[[ DATA SECTION open ]]

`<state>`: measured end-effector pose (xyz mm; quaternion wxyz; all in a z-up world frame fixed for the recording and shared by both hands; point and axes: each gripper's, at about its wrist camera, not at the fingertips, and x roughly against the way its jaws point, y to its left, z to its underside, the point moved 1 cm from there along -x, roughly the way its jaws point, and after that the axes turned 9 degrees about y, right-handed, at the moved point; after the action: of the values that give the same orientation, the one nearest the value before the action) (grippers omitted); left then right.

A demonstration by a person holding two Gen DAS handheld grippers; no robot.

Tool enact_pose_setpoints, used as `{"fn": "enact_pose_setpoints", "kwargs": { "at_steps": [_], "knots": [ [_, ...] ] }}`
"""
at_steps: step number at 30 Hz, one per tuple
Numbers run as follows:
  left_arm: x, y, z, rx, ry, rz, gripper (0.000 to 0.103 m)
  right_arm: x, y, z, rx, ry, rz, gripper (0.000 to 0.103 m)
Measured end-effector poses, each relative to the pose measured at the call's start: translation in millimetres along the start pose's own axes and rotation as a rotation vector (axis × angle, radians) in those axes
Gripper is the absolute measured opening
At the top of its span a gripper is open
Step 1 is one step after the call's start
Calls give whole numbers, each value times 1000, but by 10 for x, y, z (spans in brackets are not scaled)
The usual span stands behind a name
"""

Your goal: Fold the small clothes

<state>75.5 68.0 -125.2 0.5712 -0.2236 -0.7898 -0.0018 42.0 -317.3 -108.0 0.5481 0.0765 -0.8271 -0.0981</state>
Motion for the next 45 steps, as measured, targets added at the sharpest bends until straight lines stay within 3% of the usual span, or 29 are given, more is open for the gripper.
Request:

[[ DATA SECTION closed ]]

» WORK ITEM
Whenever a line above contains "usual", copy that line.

» SOLVED PROBLEM
The usual span stands behind a name
Motion for the next 45 steps, as measured, targets added at the sharpest bends until straight lines stay within 3% of the usual span, or 29 are given, more is open for the gripper.

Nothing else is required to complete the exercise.